Part 211.20 of the Federal Aviation Regulations establishes the specific details that an applicant must provide to obtain a foreign air carrier permit or exemption. The applicant must comply fully with the requirements of this regulation, and the Department of Transportation may require an applicant to provide additional information as necessary. The air transportation proposed must either be covered by an air transport agreement between the United States and the applicant’s home country or be available in the home country on the basis of reciprocity or comity. Once an application is filed, the applicant must serve a copy of the completed application to US carriers that serve the applicant’s home country. The Department of Transportation further publishes public notice of all applications so that any interested party may comment. Although opposition to an application will not be cause for the Department of Transportation to deny the application, the Department of Transportation will consider such opposition in rendering its decision.
An applicant will obtain a foreign air carrier permit or exemption if granting such will serve the public interest. The Department of Transportation sets forth a number of factors that it evaluates in determining whether the value of an applicant’s service to, and within, the United States serves the public interest. These include whether an effective aviation security agreement is in place between the United States and the home country, and whether the FAA has identified any safety problems with the carrier.

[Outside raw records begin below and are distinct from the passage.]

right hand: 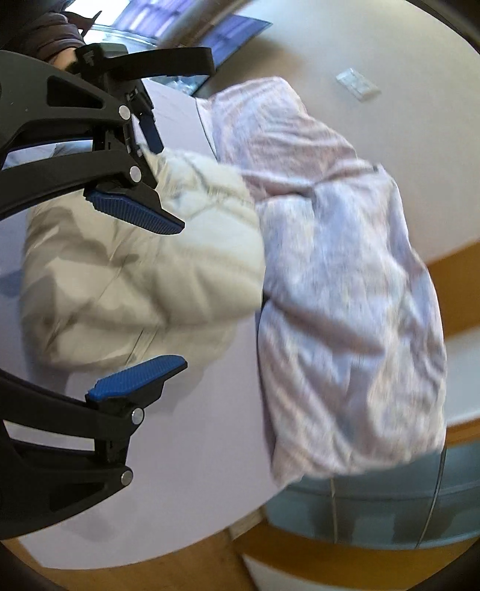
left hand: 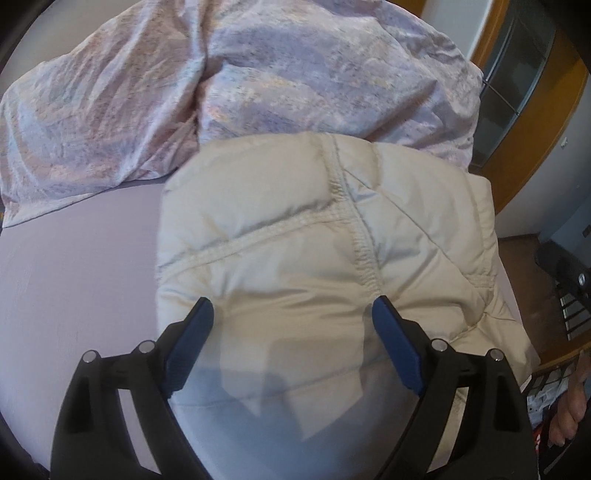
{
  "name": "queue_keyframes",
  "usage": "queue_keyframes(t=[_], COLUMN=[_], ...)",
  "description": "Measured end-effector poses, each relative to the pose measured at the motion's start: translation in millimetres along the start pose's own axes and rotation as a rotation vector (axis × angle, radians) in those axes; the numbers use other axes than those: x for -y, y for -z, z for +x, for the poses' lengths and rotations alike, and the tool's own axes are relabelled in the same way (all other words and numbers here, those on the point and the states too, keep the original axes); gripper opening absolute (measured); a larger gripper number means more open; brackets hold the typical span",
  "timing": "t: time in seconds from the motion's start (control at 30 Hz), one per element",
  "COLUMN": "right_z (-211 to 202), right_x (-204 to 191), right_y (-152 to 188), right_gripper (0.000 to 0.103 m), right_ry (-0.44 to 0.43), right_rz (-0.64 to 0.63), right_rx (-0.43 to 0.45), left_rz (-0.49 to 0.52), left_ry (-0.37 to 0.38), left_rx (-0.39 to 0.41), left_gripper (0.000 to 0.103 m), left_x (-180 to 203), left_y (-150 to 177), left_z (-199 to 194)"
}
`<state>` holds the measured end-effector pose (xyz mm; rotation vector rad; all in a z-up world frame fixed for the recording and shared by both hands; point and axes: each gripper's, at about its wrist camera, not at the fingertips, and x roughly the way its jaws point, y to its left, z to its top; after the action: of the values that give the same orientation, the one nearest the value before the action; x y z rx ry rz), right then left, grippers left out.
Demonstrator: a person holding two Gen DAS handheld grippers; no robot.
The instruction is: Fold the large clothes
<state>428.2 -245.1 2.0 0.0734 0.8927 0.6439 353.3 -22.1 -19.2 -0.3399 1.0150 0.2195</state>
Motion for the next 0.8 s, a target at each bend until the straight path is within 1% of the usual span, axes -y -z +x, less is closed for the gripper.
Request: queue_keyframes(t=[0.07,0.23,0.3,0.4,0.47,0.57,0.67,0.8], right_z=[7.4,28.5,34.4,50.8,59.5,73.3,81.0,87.2], right_x=[-10.0,-27.8,-32.0,-33.9,-30.4,-19.3,-7.1,7.1], right_y=[-6.3,-22.2,-25.0,-28.2,-26.5,-19.2,-11.5,-1.9], right_gripper=[0.069,0.060,0.057,0.053,0.049,0.040,0.037,0.034], right_ry=[-0.014,-0.024,-0.014,0.033,0.058,0.101,0.131,0.143], right_rz=[-0.014,-0.032,-0.042,-0.063,-0.066,-0.056,-0.037,-0.001], right_rx=[-0.008,-0.026,-0.022,-0.033,-0.048,-0.094,-0.124,-0.145], left_rz=[-0.005,-0.035,-0.043,-0.048,-0.044,-0.038,-0.034,-0.022], left_ry=[-0.018,-0.047,-0.059,-0.074,-0.082,-0.085,-0.082,-0.076], left_rx=[0.004,0.017,0.024,0.034,0.041,0.051,0.057,0.060], left_gripper=[0.087,0.088,0.088,0.088,0.088,0.088,0.088,0.088], left_x=[-5.3,-21.7,-26.0,-29.8,-30.5,-29.8,-28.0,-22.5], left_y=[-0.3,-3.0,-5.5,-10.0,-12.5,-15.5,-16.8,-19.3], left_z=[-2.5,-5.4,-5.5,-4.2,-3.2,-1.5,0.9,5.8])
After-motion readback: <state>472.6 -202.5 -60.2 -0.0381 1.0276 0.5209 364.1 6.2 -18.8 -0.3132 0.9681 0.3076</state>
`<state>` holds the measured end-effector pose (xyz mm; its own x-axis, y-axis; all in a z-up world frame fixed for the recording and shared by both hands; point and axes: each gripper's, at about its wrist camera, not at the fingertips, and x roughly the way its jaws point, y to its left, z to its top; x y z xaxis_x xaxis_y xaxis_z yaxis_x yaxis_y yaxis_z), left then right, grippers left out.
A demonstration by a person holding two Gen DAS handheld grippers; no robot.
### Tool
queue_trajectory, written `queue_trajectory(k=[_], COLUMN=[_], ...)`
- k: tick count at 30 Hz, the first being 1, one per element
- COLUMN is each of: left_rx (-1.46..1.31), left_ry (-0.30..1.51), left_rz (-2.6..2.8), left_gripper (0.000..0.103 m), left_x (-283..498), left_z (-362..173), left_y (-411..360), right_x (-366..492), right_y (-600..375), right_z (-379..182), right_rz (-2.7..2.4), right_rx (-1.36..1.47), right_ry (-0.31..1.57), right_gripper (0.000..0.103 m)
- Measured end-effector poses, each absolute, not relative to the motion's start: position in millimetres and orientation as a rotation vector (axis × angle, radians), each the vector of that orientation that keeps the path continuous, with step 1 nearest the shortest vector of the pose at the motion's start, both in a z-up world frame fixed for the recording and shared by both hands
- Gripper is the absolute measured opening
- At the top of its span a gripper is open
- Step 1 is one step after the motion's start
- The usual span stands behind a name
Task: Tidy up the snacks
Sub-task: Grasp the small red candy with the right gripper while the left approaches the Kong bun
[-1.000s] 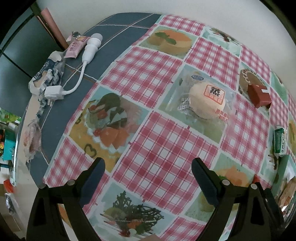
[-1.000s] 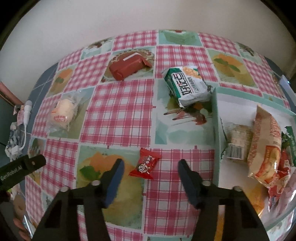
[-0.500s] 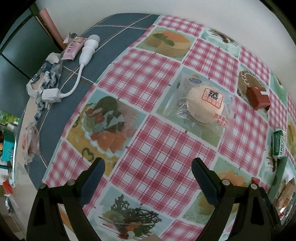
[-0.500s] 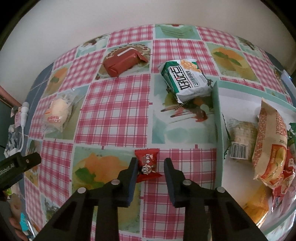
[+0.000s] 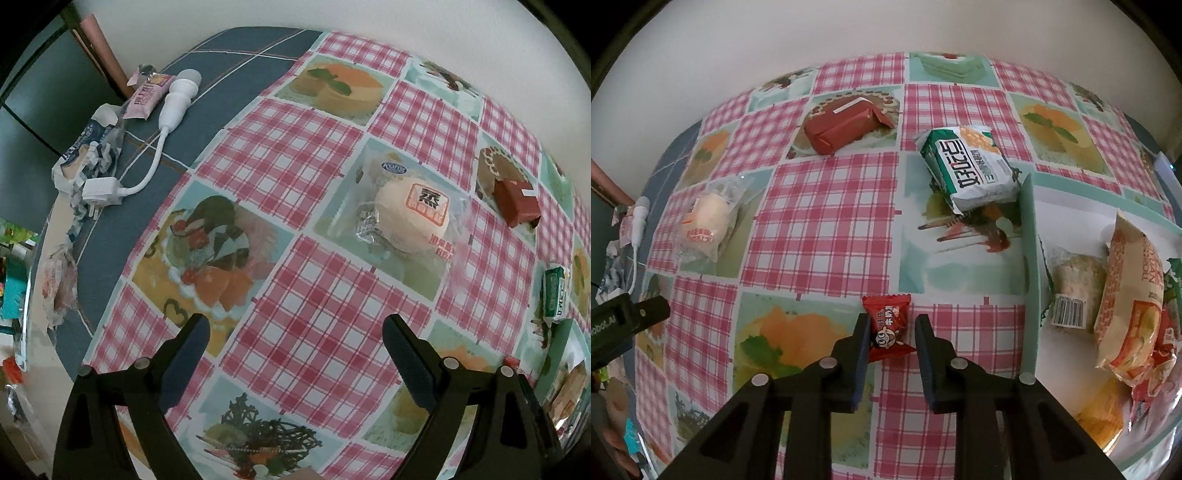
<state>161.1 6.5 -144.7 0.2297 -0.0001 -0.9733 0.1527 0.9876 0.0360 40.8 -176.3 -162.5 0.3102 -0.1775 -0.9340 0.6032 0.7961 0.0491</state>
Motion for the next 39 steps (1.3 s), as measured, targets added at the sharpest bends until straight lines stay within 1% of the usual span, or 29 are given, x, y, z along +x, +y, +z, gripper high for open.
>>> queue_trajectory(k=[10,20,28,39], left_rx=[0.034,-0.041,0.071,0.052], left_ry=[1.311,1.283,1.212,1.152], left_rz=[-0.149,-0.206,-0.248,-0.266], left_gripper=[0.095,0.095,0.095,0.095], left_x=[175.8,190.9,197.1,207.6], left_z=[-136.6,-132.6,-136.9,-154.9], left_y=[3.2,-17.4,-54.4,-52.5], right_x=[50.6,64.0,64.4,63.0], right_y=[-179.9,-186.9,-197.6,-199.4], right_z=[-144.6,-138.8,-142.5,-143.7], right_rz=[-0.544,-0.526,-0.506,-0.490], right_rx=[0.402,0.407,0.442,0.454], right_ry=[1.094,1.035,1.022,1.025], right_gripper=[0.026,0.026,0.026,0.026])
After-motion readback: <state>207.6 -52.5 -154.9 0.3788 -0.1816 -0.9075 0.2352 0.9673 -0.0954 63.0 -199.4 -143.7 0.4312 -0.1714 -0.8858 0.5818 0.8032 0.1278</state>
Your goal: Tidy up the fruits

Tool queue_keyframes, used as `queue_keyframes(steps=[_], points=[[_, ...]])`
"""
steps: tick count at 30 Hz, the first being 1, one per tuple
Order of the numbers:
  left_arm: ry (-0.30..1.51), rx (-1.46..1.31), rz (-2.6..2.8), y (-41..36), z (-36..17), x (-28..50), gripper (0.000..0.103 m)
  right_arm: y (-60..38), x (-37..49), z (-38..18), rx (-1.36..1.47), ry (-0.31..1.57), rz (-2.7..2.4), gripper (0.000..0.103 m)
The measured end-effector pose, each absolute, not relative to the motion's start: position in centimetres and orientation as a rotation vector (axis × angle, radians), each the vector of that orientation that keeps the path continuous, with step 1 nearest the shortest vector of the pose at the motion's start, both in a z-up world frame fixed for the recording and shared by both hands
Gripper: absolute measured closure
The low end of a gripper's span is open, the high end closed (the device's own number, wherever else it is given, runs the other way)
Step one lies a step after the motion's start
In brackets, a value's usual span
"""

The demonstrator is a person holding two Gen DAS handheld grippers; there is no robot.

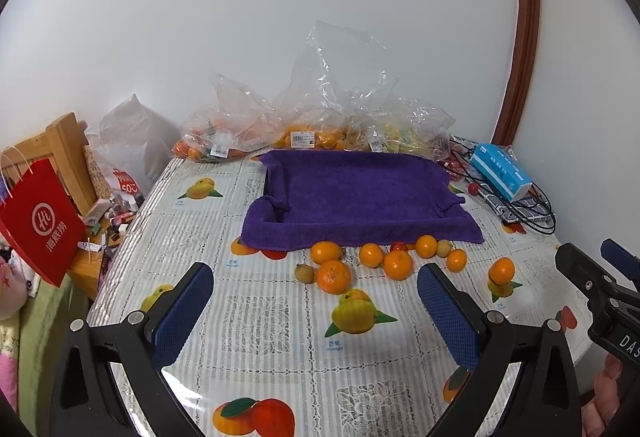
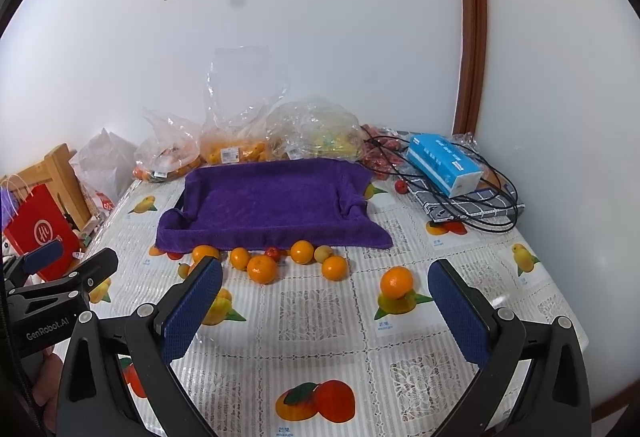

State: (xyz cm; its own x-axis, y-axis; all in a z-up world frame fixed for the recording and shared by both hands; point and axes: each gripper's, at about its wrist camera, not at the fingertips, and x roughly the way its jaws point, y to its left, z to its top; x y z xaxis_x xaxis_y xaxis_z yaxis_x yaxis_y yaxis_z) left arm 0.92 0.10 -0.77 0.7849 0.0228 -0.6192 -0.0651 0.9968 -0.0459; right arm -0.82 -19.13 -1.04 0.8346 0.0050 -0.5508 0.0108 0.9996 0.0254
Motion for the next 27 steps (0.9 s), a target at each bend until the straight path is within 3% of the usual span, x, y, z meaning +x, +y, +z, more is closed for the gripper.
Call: queue_keyframes(steps=[27], points=[[0.663,-0.058,0.048,-0.61,-0.7,0.76,0.0,-19.18,-1.85,-1.29,0.043,0.567,0.005,0.001]])
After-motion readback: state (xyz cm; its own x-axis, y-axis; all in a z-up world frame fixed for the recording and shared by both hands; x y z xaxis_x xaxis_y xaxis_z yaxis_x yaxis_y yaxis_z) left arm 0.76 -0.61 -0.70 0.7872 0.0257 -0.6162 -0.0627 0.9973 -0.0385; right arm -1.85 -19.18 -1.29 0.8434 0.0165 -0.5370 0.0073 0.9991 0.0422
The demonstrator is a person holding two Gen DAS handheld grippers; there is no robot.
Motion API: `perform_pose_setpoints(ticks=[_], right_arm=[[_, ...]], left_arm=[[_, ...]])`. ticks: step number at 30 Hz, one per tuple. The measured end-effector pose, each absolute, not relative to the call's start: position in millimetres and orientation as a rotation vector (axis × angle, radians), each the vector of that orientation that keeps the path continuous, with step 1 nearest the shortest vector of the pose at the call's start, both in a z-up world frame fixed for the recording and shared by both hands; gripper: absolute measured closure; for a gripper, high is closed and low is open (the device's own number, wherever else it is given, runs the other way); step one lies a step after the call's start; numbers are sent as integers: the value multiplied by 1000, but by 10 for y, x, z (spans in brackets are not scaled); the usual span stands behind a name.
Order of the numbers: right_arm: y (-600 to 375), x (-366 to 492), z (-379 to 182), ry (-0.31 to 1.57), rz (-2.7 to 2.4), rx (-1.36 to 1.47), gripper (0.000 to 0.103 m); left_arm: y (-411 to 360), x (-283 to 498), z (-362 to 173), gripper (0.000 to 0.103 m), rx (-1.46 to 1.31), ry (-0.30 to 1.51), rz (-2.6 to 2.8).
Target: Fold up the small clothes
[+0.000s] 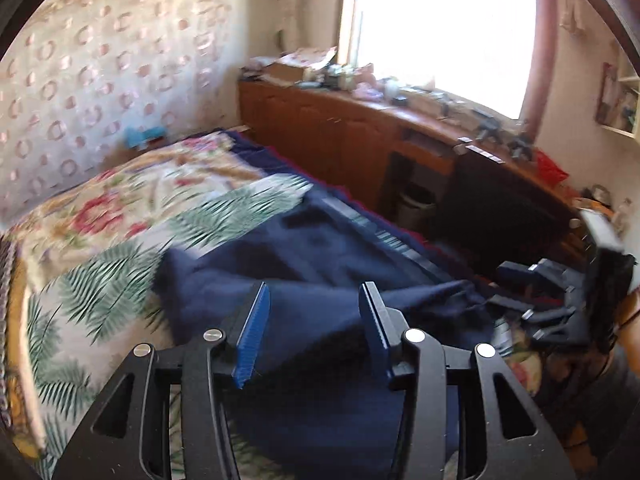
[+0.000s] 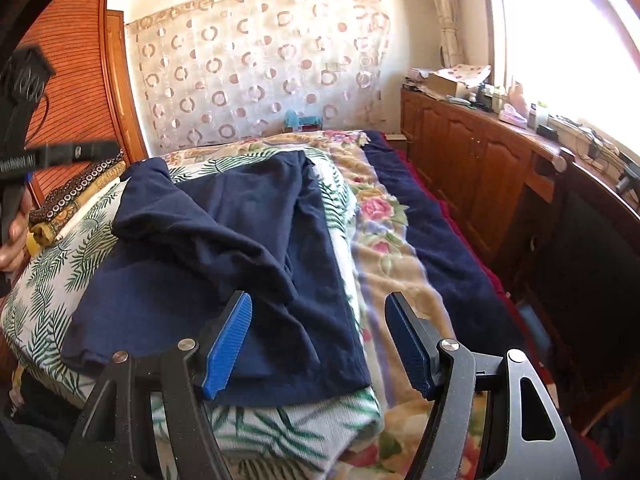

Pursuant to Part 129, a foreign air carrier, in addition to receiving its exemption or permit from the Department of Transportation, must obtain FAA operations specifications. Applications must be submitted to the applicable FAA Flight Standards District Office, the location of which is based on the principal place of business of the applicant. Part 129 of the Federal Aviation Regulations also requires that the foreign air carriers operate in accordance with the minimum international standards of the Convention on International Civil Aviation Organisation, such as:
airworthiness and registration certificates;
flight crewmember certificates;
aircraft communication and navigation equipment;
collision avoidance systems;
air traffic rules and procedures; and
aircraft and flight deck security.
Additional rules in Part 212 of the Federal Aviation Regulations may apply to charter flights originating in the United States that are conducted by a foreign air carrier. Prior authorisation is required for such charter flights, but the Department of Transportation may issue a blanket authorisation or grant a waiver of such requirement if the waiver is in the public interest.(7)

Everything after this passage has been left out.